There’s that violation of a promise thing, again. And
…there are things that should be done in conjunction to reassure everyone that not only are we a compassionate nation in taking care of these kids, but we’re a nation of laws, and that we enforce our laws.
Gonzalez is being polite, though. Obama’s vote pandering by giving amnesty to some illegal aliens does nothing actually to address wither of the nation’s problems in this context: our immigration difficulties or our problem of what to do with the existing population of illegal aliens.
No effort has been made at all by Obama to address that overall problem of immigration into America: securing our borders (although, he is actively suing states to prevent them from doing so within the framework of existing Federal law); making it easier for foreigners to enter our country legally, and to stay here longer (e.g., once they’ve graduated from college, they have to leave; when the time limit on any other entry permit has expired, they must leave; when their work visas have expired, they must leave; etc. In the meantime, it takes weeks to months to get a green card or to convert an existing visa to one, and other visas are shamefully quota-ed); or to deal with the existing population of illegal aliens—a problem for which Congressman Gutierrez and Senator Rubio, as I mentioned above, have good beginning ideas.

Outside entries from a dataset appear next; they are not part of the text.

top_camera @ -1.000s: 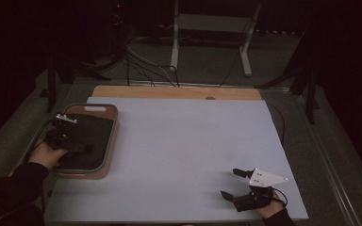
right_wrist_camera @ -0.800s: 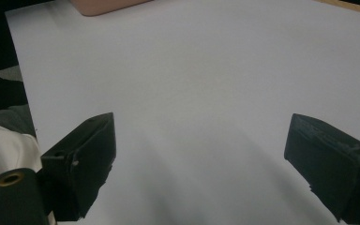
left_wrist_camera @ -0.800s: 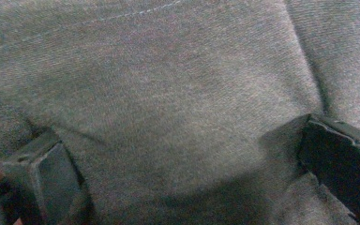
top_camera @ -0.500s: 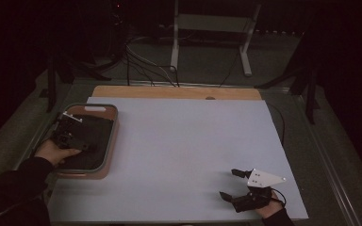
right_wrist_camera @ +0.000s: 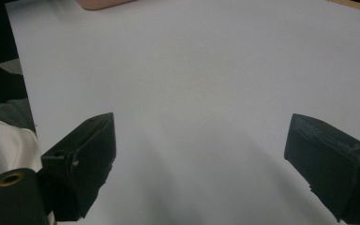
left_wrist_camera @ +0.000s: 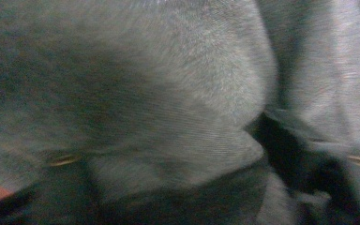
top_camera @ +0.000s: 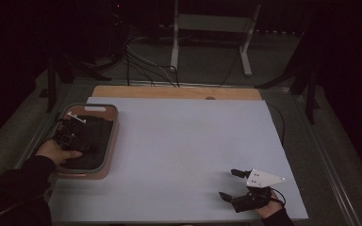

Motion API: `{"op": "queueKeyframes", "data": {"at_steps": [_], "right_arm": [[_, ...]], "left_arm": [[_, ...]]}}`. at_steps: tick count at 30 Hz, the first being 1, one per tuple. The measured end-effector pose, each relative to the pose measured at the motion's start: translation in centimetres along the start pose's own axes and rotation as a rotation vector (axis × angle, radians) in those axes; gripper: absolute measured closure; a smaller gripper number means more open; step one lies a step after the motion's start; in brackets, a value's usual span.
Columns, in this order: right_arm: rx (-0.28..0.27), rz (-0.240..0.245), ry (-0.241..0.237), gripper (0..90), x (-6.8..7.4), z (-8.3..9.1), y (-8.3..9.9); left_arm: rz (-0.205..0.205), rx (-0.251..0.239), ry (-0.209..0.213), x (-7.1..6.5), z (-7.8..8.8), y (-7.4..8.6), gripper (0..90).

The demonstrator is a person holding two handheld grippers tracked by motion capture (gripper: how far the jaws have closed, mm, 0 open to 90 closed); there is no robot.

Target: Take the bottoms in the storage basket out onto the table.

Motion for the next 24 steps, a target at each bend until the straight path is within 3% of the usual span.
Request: {"op": "queueKeyframes", "data": {"at_steps": [1,6,9,11,16,23,24], "right_arm": [[0.000,0.000,0.000,9.4,0.0,0.0,0.0],[-0.004,-0.001,0.006,9.4,-0.2,0.0,-0.1],[-0.005,-0.004,0.010,9.4,-0.2,0.1,-0.1],[-0.006,-0.006,0.013,9.4,-0.3,0.1,-0.1],[-0.012,-0.011,0.018,9.4,-0.4,0.3,-0.1],[-0.023,-0.018,0.026,9.4,-0.7,0.5,-0.2],[-0.025,-0.020,0.026,9.4,-0.7,0.5,-0.2]], "left_arm": [[-0.001,-0.006,0.003,0.0,0.2,0.0,34.2],[0.012,-0.064,0.035,-0.2,1.3,-0.2,68.7],[0.014,-0.101,0.050,-0.3,2.0,-0.3,71.3],[-0.006,-0.133,0.047,-0.6,2.4,-0.5,72.8],[-0.005,-0.221,0.097,-1.3,4.1,-1.1,74.1],[-0.032,-0.294,0.081,-2.1,6.1,-1.8,74.3],[-0.032,-0.298,0.094,-2.2,6.3,-1.9,74.3]]}}
Point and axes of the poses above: each handheld gripper's, and its own axes: z roughly backward along the jaws, y roughly out of its underside, x roughly to its left, the point moved 10 cm from there along -z, roughly forward along the jaws, and after that the axes turned 1 degree about -x, right-handed, at the moved point
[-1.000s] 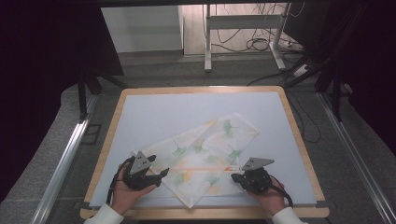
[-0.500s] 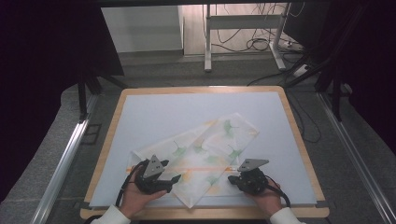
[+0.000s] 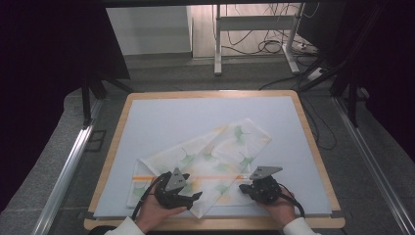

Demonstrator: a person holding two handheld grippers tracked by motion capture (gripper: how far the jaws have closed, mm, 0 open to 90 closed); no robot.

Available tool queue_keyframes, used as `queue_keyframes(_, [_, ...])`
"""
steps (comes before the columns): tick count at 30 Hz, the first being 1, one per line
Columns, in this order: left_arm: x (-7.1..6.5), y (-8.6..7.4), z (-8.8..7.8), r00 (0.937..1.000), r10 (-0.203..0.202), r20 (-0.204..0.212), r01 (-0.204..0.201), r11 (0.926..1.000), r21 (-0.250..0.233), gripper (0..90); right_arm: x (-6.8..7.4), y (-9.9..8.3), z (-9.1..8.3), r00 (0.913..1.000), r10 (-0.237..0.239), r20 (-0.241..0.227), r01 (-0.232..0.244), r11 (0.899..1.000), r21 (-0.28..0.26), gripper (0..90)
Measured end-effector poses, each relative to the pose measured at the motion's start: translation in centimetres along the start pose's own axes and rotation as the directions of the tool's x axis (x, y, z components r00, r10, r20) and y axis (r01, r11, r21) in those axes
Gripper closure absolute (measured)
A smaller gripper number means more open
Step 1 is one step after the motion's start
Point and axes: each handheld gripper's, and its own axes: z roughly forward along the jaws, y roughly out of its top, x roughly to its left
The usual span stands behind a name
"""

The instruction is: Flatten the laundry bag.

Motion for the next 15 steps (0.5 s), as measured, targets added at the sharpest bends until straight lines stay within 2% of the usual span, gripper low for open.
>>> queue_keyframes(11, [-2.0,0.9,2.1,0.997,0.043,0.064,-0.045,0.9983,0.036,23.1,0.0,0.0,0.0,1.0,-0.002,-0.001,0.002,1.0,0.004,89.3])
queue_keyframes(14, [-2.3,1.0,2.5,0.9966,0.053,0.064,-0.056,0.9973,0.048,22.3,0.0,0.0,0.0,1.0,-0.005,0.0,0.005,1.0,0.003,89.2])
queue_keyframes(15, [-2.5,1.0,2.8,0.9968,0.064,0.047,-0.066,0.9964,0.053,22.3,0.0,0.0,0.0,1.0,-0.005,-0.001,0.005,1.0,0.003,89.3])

Nor does this address the millions of Americans—citizens all—who are out of work today, or are badly underemployed. This Obama Amnesty Program adds an additional roughly 800,000 individuals to that pile (they are “required” by his Amnesty Program to apply for work permits, which are good for two years; although, in truth, there seems to be no requirement actually to apply for work with those permits)—where will they fit in the millions-long queue? If they go to the end of the line, what good will the work permit do them beyond allowing the fiction of their remaining in the US “legally?” Will the work permit then make them eligible for 99 weeks (nearly those two years) of unemployment insurance (or the reduced duration, should the Democrats actually allow the current 99 weeks to expire without extension)? On the nickels of the states forced to harbor these people?
And there’s more. Whose definition of “significant misdemeanor” will apply, and what is an example of such a thing? The illegal aliens already have committed one significant illegal action: they’re in the country illegally.

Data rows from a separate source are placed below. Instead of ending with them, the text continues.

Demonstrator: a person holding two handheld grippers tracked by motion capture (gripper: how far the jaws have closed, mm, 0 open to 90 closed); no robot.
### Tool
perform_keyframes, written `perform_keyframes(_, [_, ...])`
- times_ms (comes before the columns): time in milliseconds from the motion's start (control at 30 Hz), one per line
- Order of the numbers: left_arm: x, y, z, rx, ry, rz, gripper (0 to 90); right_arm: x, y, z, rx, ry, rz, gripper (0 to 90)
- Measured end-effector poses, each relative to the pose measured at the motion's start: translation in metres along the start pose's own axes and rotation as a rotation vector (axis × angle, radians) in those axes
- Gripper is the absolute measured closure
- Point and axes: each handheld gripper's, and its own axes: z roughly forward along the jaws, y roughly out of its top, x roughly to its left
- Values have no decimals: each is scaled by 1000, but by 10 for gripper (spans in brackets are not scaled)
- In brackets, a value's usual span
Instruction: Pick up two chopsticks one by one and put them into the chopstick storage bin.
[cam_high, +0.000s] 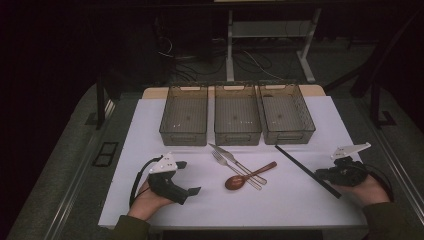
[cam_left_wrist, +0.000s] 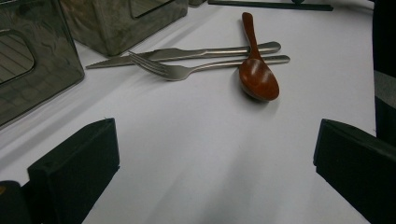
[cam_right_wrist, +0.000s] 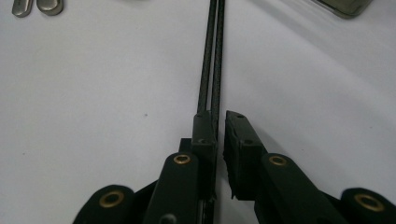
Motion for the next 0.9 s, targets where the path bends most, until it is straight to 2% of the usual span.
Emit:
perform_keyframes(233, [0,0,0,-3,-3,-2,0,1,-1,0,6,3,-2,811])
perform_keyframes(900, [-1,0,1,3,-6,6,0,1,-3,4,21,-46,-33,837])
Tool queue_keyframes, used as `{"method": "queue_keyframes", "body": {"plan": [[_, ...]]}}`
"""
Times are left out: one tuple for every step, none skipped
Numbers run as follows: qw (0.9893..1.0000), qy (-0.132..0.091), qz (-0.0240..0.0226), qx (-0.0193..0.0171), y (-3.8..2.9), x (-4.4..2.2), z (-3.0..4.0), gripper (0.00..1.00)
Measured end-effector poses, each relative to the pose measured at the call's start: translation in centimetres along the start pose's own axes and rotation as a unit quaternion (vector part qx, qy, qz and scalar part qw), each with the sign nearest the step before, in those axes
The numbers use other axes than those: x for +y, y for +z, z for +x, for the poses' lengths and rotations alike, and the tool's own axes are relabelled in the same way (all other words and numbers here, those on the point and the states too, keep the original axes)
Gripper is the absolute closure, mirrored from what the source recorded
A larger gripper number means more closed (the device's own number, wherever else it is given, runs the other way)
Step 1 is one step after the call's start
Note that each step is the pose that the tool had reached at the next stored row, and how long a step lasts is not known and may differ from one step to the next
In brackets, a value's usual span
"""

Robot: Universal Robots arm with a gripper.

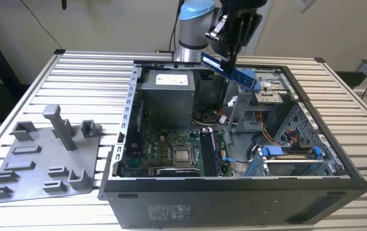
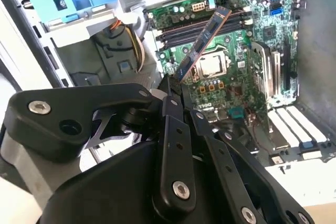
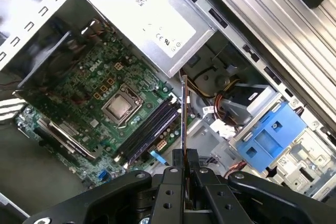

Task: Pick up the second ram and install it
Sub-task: 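Insert the second ram into the second slot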

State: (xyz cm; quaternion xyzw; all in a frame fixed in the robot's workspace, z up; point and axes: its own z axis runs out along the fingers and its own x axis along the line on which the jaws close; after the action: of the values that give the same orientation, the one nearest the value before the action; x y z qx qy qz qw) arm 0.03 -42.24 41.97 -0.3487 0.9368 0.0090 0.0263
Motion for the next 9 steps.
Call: {"method": "queue_keyframes", "body": {"plan": [[1.0000,0.007,0.0004,0.0001,0.01,0.00,0.00,0.86],[0.9999,0.014,0.0008,0.0001,0.04,0.00,0.00,0.86],[0.9998,0.021,0.0012,0.0001,0.06,0.00,0.00,0.86],[0.9996,0.029,0.0017,0.0001,0.09,0.00,0.01,0.86],[0.9993,0.036,0.0021,0.0001,0.12,0.00,0.01,0.86],[0.9991,0.043,0.0025,0.0002,0.14,0.00,0.01,0.86],[0.9987,0.050,0.0029,0.0002,0.16,0.00,0.01,0.86],[0.9984,0.057,0.0033,0.0002,0.19,0.00,0.01,0.86],[0.9980,0.064,0.0037,0.0002,0.22,0.00,0.01,0.86]]}}
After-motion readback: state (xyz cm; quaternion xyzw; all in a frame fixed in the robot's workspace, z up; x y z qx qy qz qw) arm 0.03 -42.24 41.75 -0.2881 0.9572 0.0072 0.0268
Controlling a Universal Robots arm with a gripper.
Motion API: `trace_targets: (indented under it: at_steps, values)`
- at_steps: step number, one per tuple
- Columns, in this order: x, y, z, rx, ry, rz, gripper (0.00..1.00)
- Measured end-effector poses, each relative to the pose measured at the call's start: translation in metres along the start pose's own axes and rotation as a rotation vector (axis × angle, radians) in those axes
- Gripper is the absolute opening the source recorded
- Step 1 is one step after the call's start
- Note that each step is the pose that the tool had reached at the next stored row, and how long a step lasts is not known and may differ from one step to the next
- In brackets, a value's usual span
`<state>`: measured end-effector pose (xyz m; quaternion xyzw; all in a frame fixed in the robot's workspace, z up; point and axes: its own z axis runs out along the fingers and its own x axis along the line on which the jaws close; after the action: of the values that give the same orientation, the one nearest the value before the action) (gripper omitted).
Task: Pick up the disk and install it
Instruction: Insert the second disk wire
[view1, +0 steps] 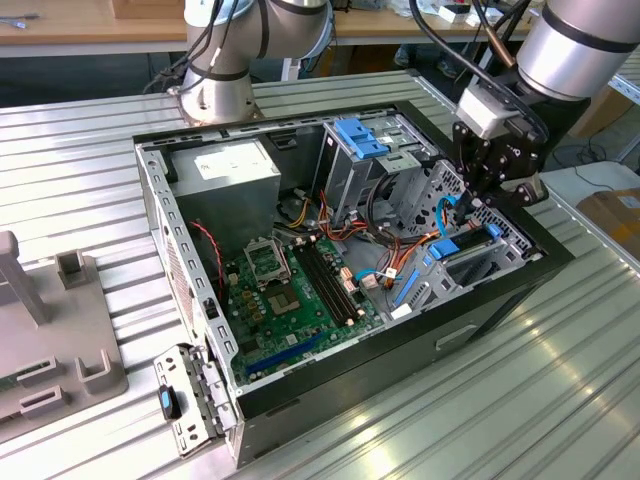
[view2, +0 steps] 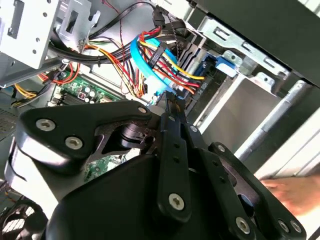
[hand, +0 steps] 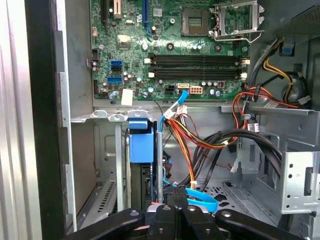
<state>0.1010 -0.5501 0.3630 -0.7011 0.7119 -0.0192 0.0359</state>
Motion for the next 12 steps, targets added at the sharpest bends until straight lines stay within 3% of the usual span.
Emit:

In the context of this post, that they were brought here without the capacity to decide for themselves whether they wanted to commit this offense certainly might be cause for mitigation. But we can’t forget that, having reached their age of majority, they certainly did have the capacity to decide for themselves whether they wanted to continue the (now their own) offense. However, we also cannot forget the power of family ties, the developed community ties, their childhood histories, and so on. Plainly, for the children and young adults in this situation, a solution will not be easy. But that puts a premium on solving the illegal alien problem as a whole, and not just layering on epicycles of special case treatments whose aggregation will doom the whole orrery to catastrophic failure.

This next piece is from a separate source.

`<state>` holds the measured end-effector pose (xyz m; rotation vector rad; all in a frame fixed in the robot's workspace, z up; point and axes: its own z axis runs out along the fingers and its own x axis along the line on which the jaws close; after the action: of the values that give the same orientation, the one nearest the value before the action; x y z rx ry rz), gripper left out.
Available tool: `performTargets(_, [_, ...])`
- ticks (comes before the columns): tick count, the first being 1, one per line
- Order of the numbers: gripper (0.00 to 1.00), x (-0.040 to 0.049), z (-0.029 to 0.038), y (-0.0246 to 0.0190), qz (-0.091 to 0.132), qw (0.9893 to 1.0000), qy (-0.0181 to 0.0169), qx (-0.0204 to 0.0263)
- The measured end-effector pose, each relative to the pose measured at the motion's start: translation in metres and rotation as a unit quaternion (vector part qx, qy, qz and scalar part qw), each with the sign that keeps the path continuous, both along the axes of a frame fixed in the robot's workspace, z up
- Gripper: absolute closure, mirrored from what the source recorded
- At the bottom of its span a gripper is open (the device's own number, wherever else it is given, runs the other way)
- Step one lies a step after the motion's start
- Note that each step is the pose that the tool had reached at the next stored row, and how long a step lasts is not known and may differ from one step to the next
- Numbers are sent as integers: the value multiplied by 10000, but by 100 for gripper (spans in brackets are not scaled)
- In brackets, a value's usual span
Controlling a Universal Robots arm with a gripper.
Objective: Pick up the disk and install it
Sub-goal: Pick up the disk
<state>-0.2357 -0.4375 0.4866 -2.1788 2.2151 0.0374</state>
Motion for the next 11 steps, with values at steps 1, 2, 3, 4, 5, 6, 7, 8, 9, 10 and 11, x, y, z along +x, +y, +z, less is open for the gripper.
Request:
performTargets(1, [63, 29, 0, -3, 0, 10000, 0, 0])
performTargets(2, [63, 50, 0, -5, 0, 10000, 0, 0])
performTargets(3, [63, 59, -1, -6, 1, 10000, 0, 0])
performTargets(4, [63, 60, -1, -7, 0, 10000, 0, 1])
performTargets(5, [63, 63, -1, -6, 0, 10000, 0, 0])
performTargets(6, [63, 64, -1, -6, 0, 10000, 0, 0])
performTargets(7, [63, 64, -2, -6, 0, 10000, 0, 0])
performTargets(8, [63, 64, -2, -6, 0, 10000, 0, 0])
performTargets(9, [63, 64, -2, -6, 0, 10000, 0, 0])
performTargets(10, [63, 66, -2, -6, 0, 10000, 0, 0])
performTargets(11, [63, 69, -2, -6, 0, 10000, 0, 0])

Finally, as Senator Lindsey Graham (R, SC) said,
I think it’s pretty clear there are 10 million illegal immigrants not affected by this. What about them? I don’t think it’s a brilliant move for a president of the United States to tell a federal agency to stop enforcing a law.
And as Governor Mitt Romney pointed out, in an echo of Gonzales,
If he felt serious about this he should have taken action when he had a Democrat House and Senate, but he didn’t.
In the end, though, I don’t think Americans of Hispanic heritage are as stupid as Obama thinks they are.